■ Work instruction: What is the count of lines in the data that hold the string "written"? State the number alone.

[Saved entries]
------------------------
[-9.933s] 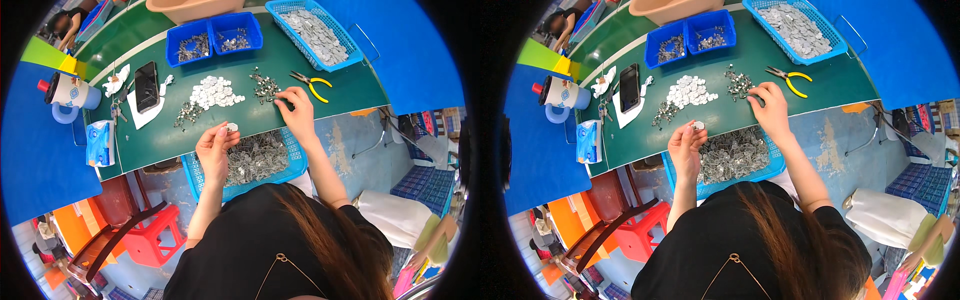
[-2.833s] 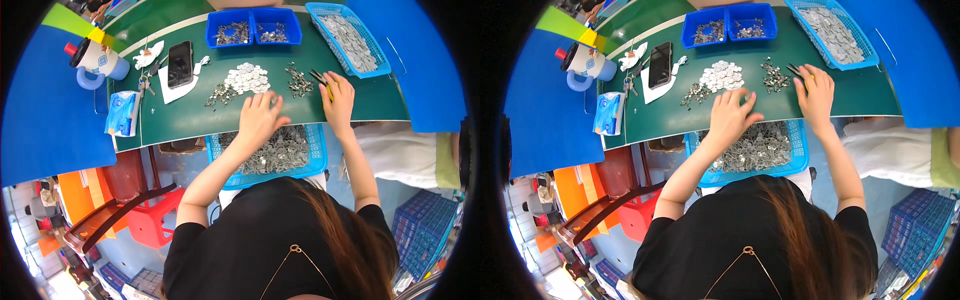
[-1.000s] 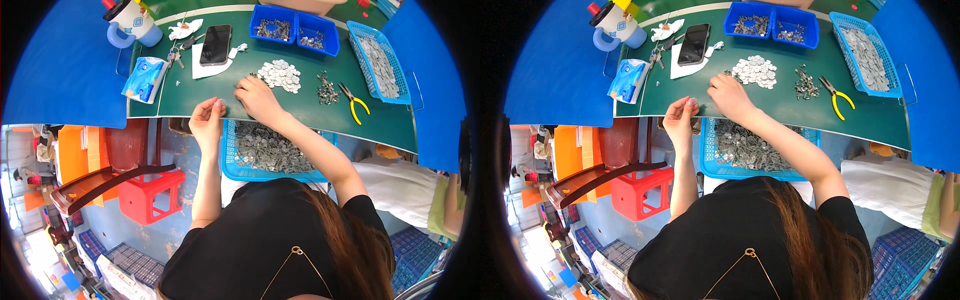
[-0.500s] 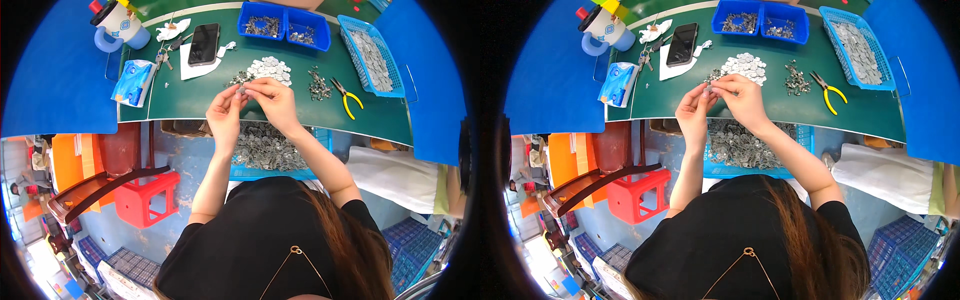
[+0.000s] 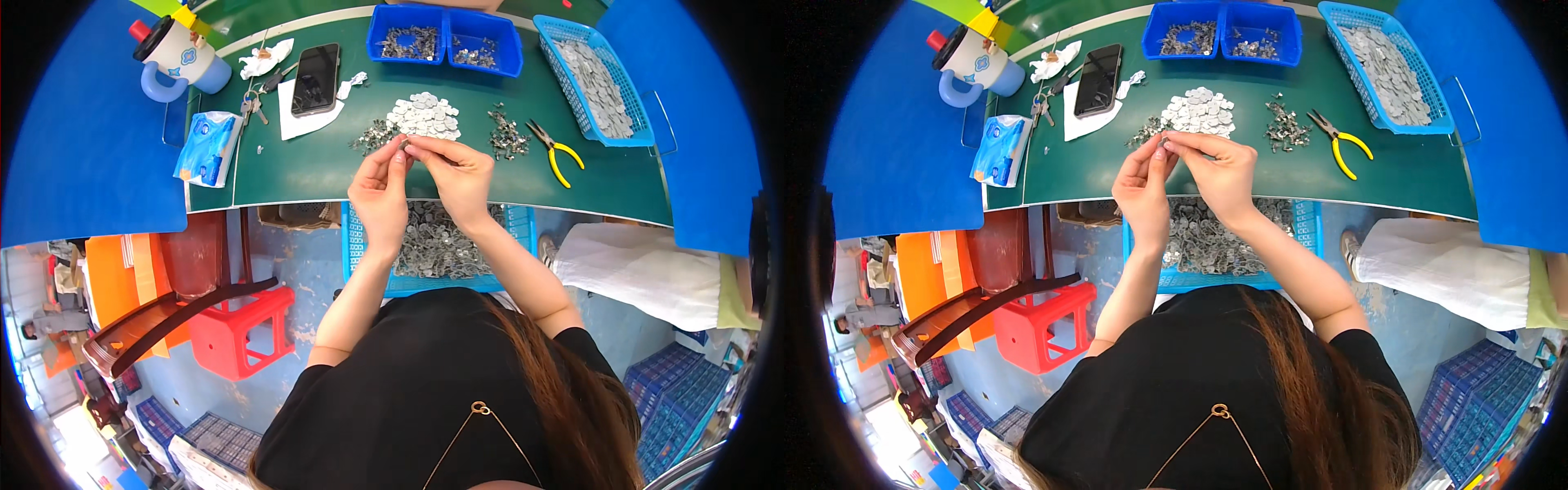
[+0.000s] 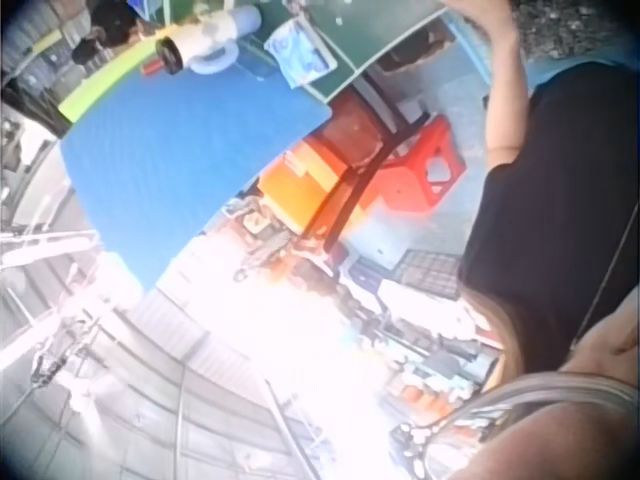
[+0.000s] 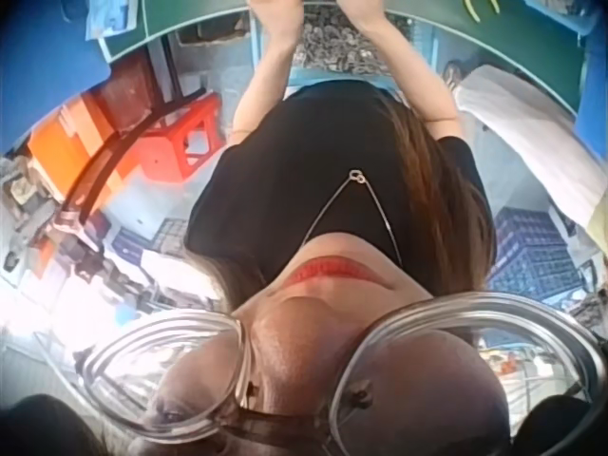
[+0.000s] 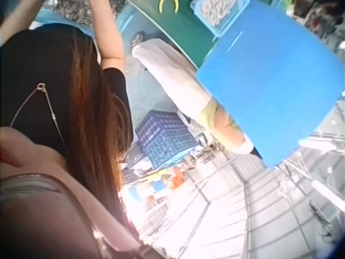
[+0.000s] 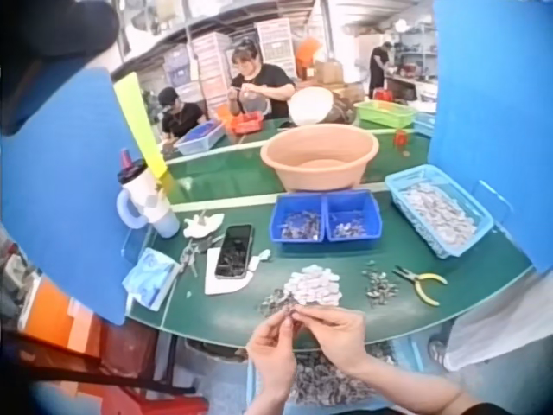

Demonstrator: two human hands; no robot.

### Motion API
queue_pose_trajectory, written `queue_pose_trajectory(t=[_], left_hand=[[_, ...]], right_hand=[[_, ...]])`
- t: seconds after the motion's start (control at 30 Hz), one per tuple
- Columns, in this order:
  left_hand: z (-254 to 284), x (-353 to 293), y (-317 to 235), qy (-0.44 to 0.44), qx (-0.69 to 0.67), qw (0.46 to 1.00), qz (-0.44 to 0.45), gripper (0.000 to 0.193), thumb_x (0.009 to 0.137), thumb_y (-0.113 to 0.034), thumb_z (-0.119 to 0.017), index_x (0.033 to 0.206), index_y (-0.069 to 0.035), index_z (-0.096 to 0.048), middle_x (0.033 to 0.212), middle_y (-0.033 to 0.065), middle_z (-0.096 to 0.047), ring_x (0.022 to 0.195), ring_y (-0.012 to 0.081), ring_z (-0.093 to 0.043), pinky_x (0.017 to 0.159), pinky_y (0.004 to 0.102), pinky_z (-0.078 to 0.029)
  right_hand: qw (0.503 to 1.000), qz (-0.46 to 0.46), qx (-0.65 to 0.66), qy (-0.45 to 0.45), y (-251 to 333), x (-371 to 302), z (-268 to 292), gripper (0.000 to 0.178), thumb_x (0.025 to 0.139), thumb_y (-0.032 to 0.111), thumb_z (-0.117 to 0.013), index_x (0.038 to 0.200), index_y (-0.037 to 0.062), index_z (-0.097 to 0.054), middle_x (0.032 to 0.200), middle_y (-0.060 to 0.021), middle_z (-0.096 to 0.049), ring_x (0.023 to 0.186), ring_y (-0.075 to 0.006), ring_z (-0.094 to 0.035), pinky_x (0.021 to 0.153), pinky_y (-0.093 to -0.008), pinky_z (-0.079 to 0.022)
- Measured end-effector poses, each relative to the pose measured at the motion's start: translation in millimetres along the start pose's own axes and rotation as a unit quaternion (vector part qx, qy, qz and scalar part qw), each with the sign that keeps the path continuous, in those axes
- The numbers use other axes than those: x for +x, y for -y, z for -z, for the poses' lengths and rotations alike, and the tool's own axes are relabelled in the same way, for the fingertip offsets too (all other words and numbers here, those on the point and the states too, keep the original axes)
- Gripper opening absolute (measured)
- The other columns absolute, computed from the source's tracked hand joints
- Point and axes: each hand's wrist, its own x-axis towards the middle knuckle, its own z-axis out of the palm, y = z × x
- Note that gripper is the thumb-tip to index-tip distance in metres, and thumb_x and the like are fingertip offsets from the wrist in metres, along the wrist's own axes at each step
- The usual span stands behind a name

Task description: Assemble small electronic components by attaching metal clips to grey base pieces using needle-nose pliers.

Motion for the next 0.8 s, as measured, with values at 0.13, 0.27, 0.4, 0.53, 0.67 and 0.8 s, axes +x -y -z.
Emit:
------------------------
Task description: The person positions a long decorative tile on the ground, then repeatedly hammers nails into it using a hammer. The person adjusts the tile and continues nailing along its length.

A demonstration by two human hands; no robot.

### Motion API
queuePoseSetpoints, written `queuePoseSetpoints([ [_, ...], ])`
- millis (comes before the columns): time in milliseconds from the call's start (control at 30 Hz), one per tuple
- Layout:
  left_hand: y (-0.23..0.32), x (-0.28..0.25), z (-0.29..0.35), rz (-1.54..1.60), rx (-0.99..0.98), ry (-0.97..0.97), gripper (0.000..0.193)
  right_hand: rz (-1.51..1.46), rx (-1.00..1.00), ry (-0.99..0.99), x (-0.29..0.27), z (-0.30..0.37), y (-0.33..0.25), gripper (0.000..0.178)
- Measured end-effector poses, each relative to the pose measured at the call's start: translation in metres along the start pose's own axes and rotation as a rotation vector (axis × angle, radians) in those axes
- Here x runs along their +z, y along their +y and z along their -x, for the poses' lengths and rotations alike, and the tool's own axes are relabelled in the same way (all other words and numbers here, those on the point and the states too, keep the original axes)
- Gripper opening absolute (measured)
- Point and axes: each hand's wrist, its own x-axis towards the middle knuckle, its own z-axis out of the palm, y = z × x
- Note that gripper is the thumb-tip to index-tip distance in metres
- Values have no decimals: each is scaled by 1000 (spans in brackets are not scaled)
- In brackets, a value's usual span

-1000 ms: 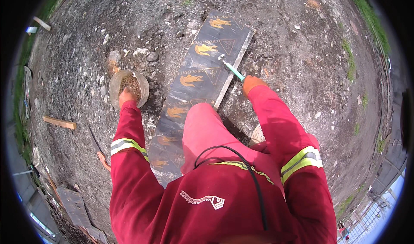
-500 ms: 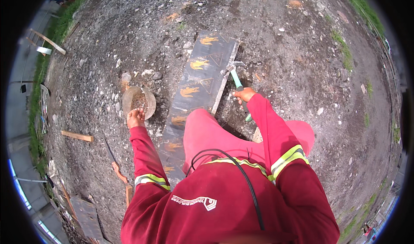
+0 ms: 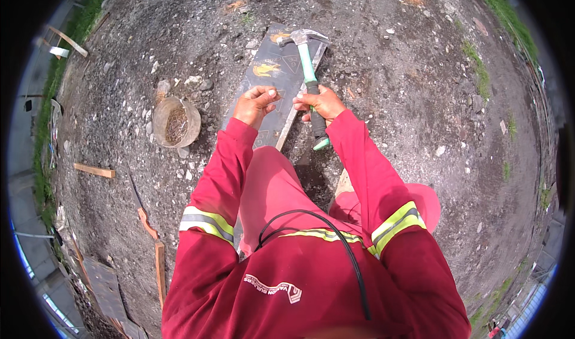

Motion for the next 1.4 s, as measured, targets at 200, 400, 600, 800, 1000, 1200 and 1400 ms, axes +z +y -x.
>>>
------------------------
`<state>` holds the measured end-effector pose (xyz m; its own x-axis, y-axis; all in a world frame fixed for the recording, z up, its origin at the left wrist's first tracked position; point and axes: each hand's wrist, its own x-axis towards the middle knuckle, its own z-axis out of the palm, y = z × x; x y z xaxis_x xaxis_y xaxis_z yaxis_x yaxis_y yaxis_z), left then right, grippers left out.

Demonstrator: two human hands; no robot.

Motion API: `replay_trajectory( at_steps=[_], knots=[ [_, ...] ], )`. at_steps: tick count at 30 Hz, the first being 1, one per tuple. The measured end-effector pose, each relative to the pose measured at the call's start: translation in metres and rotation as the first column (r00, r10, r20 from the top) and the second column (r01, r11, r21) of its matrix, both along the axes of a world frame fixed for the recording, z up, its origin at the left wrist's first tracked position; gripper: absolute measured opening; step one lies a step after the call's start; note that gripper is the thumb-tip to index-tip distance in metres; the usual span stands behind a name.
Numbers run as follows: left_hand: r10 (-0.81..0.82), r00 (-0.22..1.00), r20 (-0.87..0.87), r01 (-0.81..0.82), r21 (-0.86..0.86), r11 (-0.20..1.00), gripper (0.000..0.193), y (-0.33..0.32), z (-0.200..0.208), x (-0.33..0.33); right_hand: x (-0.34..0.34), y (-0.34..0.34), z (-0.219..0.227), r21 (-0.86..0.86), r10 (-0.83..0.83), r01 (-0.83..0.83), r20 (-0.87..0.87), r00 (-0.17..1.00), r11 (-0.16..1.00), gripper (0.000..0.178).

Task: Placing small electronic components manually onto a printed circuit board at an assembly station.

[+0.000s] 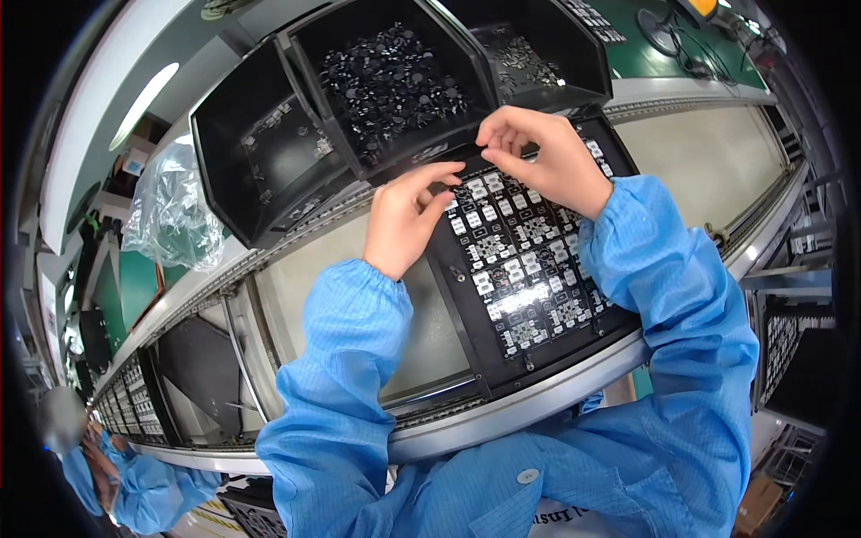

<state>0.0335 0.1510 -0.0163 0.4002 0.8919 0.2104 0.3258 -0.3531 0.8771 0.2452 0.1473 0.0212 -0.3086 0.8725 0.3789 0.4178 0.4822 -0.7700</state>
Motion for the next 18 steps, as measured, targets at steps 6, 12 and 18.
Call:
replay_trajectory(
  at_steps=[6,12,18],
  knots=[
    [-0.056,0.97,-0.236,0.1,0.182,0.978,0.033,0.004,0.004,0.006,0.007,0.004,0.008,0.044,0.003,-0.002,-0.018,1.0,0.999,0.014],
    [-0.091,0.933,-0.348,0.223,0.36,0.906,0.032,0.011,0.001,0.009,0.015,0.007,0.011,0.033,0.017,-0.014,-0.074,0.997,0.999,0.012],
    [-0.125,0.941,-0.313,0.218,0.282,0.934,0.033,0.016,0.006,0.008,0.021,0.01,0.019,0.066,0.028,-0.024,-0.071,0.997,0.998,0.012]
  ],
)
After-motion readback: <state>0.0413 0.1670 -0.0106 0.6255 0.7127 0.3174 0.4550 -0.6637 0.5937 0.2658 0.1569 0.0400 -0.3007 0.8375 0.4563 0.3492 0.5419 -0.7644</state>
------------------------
■ Expected answer: 2